将 PyTorch Profiler 与 DeepSpeed 结合用于性能调试

本教程介绍了如何将 PyTorch Profiler 与 DeepSpeed 结合使用。

PyTorch Profiler 是一个开源工具，可为大型深度学习模型提供准确高效的性能分析和故障排除。分析结果可以输出为 .json 跟踪文件，并在 Google 的 Perfetto 跟踪查看器 (https://ui.perfetto.dev) 中查看。Microsoft Visual Studio Code 的 Python 扩展将 TensorBoard 集成到代码编辑器中，包括对 PyTorch Profiler 的支持。

有关更多详细信息，请参阅 PYTORCH PROFILER。

分析模型训练循环

下面展示了如何通过将代码包装在 profiler 上下文管理器中来分析训练循环。Profiler 假定训练过程由多个步骤组成（从零开始编号）。PyTorch profiler 接受许多参数，例如 schedule、on_trace_ready、with_stack 等。

在下面的示例中，profiler 将跳过前 5 个步骤，将接下来的 2 个步骤用作热身，并主动记录接下来的 6 个步骤。由于 repeat 设置为 2，因此 profiler 将在第一次两个循环后停止记录。有关 schedule 的详细用法，请参阅使用 profiler 分析长时间运行的作业。

from torch.profiler import profile, record_function, ProfilerActivity

with torch.profiler.profile(
    schedule=torch.profiler.schedule(
        wait=5, # During this phase profiler is not active.
        warmup=2, # During this phase profiler starts tracing, but the results are discarded.
        active=6, # During this phase profiler traces and records data.
        repeat=2), # Specifies an upper bound on the number of cycles.
    on_trace_ready=tensorboard_trace_handler,
    with_stack=True # Enable stack tracing, adds extra profiling overhead.
) as profiler:
    for step, batch in enumerate(data_loader):
        print("step:{}".format(step))

        #forward() method
        loss = model_engine(batch)

        #runs backpropagation
        model_engine.backward(loss)

        #weight update
        model_engine.step()
        profiler.step() # Send the signal to the profiler that the next step has started.

标记任意代码范围

record_function 上下文管理器可用于使用用户提供的名称标记任意代码范围。例如，以下代码将 "model_forward" 标记为标签

with profile(record_shapes=True) as prof: # record_shapes indicates whether to record shapes of the operator inputs.
    with record_function("""):"
        model_engine(inputs)

分析 CPU 或 GPU 活动

传递给 Profiler 的 activities 参数指定了一个活动列表，以便在用 profiler 上下文管理器包装的代码范围执行期间进行分析

ProfilerActivity.CPU - PyTorch 运算符、TorchScript 函数和用户定义的代码标签 (record_function)。
ProfilerActivity.CUDA - 设备上的 CUDA 内核。请注意，CUDA 性能分析会产生不可忽略的开销。

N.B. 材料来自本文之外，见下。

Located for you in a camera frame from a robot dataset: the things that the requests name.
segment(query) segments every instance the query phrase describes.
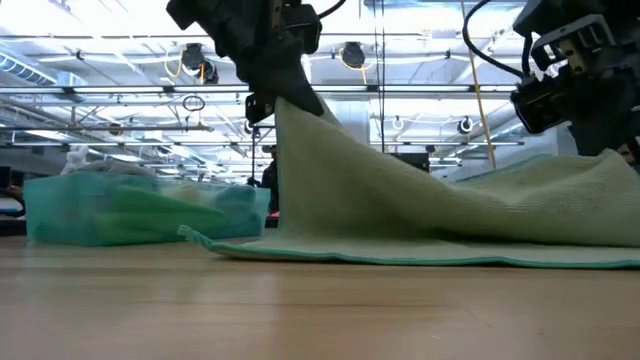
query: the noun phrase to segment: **table surface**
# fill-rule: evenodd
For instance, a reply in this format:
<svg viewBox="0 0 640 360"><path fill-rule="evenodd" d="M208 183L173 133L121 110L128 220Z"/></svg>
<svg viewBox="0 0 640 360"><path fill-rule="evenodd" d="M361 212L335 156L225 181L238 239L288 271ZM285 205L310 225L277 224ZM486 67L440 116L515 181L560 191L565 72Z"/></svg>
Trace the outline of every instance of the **table surface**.
<svg viewBox="0 0 640 360"><path fill-rule="evenodd" d="M0 359L632 359L640 272L231 261L0 238Z"/></svg>

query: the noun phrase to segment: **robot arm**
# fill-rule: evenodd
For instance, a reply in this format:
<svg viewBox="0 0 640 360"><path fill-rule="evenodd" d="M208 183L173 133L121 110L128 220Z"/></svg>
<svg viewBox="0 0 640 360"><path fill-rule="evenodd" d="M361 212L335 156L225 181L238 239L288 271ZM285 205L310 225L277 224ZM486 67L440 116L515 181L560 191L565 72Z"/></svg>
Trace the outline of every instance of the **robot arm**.
<svg viewBox="0 0 640 360"><path fill-rule="evenodd" d="M278 96L322 115L300 59L318 49L320 19L342 3L317 15L300 0L171 0L167 12L183 30L198 23L215 41L218 56L231 58L238 78L254 92L245 110L256 123L273 113Z"/></svg>
<svg viewBox="0 0 640 360"><path fill-rule="evenodd" d="M524 73L511 101L529 132L570 121L581 155L610 148L640 160L639 19L638 1L527 2L513 25L525 48ZM535 43L533 33L540 35ZM536 78L529 56L542 71L557 68L557 76Z"/></svg>

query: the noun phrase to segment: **plastic container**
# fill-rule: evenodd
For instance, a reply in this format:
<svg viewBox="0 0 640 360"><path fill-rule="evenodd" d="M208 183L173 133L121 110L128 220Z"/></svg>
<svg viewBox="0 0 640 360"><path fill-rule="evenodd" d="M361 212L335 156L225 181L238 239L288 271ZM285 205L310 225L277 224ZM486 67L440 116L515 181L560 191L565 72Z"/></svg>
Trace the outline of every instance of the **plastic container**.
<svg viewBox="0 0 640 360"><path fill-rule="evenodd" d="M25 182L30 241L111 246L183 241L187 225L212 239L260 236L269 190L104 172Z"/></svg>

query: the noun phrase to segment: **microfiber cloth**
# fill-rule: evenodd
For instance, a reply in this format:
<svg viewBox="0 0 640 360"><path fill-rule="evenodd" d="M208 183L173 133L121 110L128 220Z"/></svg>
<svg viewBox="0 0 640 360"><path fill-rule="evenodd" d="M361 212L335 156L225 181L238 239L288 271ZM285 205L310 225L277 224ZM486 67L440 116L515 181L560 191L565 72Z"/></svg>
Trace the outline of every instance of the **microfiber cloth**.
<svg viewBox="0 0 640 360"><path fill-rule="evenodd" d="M325 105L276 105L281 218L242 245L179 233L212 252L261 260L387 265L640 265L640 177L613 151L538 157L447 184L358 143Z"/></svg>

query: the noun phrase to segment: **green towel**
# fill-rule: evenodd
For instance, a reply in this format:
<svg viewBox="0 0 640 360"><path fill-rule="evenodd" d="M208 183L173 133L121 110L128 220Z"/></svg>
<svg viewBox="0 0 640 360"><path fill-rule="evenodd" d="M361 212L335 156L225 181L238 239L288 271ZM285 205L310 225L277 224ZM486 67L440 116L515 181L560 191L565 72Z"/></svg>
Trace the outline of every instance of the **green towel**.
<svg viewBox="0 0 640 360"><path fill-rule="evenodd" d="M210 235L227 220L222 211L132 186L115 187L108 204L93 219L100 246L181 241L175 233L180 225Z"/></svg>
<svg viewBox="0 0 640 360"><path fill-rule="evenodd" d="M613 151L537 158L442 183L353 140L325 107L279 100L281 223L244 245L180 233L238 258L373 264L640 265L640 178Z"/></svg>

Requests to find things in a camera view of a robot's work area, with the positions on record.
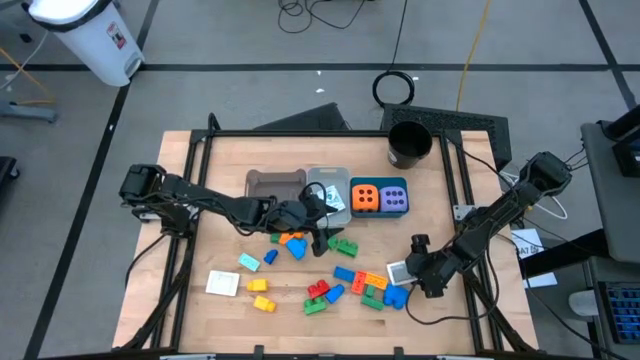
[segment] red lego brick
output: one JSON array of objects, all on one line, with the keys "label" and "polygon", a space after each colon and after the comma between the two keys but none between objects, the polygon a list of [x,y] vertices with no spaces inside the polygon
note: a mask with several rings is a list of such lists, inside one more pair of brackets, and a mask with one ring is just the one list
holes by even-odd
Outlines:
[{"label": "red lego brick", "polygon": [[311,285],[307,288],[311,300],[328,293],[329,290],[329,284],[324,280],[320,280],[316,285]]},{"label": "red lego brick", "polygon": [[356,271],[356,277],[353,279],[353,285],[351,286],[351,292],[358,295],[364,293],[364,280],[367,278],[367,273],[364,271]]}]

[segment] sticker
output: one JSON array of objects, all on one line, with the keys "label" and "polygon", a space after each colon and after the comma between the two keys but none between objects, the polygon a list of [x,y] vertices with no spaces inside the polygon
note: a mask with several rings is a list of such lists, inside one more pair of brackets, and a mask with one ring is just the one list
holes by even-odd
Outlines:
[{"label": "sticker", "polygon": [[109,24],[109,27],[107,28],[107,35],[111,37],[111,40],[113,40],[118,49],[122,49],[127,44],[127,39],[125,39],[115,21]]},{"label": "sticker", "polygon": [[398,162],[398,158],[396,158],[396,156],[393,155],[391,151],[389,151],[389,161],[391,161],[392,164],[395,164]]}]

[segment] blue lego brick
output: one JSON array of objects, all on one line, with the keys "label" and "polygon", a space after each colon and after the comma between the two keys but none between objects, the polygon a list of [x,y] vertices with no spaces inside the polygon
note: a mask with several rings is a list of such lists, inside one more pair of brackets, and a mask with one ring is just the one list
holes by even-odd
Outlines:
[{"label": "blue lego brick", "polygon": [[353,279],[356,277],[356,272],[336,266],[336,269],[333,270],[333,277],[352,283]]},{"label": "blue lego brick", "polygon": [[278,250],[273,249],[273,250],[269,250],[267,252],[267,255],[264,256],[264,262],[266,262],[267,264],[271,265],[273,264],[273,260],[276,259],[276,256],[278,256]]},{"label": "blue lego brick", "polygon": [[400,286],[393,286],[391,284],[387,285],[387,289],[384,291],[384,296],[382,297],[382,301],[385,305],[393,305],[396,310],[402,310],[408,300],[409,290]]},{"label": "blue lego brick", "polygon": [[252,258],[251,256],[245,253],[242,253],[242,255],[240,255],[238,262],[240,263],[240,265],[243,265],[244,267],[246,267],[251,271],[256,271],[258,270],[258,267],[260,267],[260,261]]},{"label": "blue lego brick", "polygon": [[334,286],[331,290],[329,290],[329,292],[326,293],[324,297],[327,298],[327,301],[330,304],[333,304],[334,302],[338,301],[338,299],[340,298],[340,296],[342,296],[342,294],[344,294],[344,286],[342,286],[341,284],[338,284]]},{"label": "blue lego brick", "polygon": [[287,241],[287,249],[291,252],[296,260],[302,260],[307,248],[307,240],[305,239],[291,239]]}]

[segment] black cup
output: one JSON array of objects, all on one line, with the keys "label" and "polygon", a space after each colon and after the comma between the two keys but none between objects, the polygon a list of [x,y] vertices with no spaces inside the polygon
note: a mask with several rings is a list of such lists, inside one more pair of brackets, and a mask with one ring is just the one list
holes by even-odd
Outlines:
[{"label": "black cup", "polygon": [[415,121],[403,121],[389,130],[389,162],[398,169],[410,169],[431,151],[433,140],[427,128]]}]

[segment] orange dice
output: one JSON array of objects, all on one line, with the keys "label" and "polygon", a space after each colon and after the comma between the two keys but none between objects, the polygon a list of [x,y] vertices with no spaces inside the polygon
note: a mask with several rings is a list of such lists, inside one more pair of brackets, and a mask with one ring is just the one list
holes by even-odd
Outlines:
[{"label": "orange dice", "polygon": [[351,207],[354,211],[377,212],[380,205],[378,189],[373,185],[356,185],[351,189]]}]

下面的示例分析了模型前向传播中的 CPU 和 GPU 活动，并按 CUDA 总时间排序打印了摘要表。

with profile(activities=[
        ProfilerActivity.CPU, ProfilerActivity.CUDA], record_shapes=True) as prof:
    with record_function("model_forward"):
        model_engine(inputs)

print(prof.key_averages().table(sort_by="cuda_time_total", row_limit=10))

分析内存消耗

通过将 profile_memory=True 传递给 PyTorch profiler，我们启用了内存分析功能，该功能记录了模型运算符执行期间分配（或释放）的内存量（由模型的张量使用）。例如

with profile(activities=[ProfilerActivity.CUDA],
        profile_memory=True, record_shapes=True) as prof:
    model(inputs)

print(prof.key_averages().table(sort_by="self_cuda_memory_usage", row_limit=10))

self 内存对应于运算符分配（释放）的内存，不包括对其他运算符的子调用。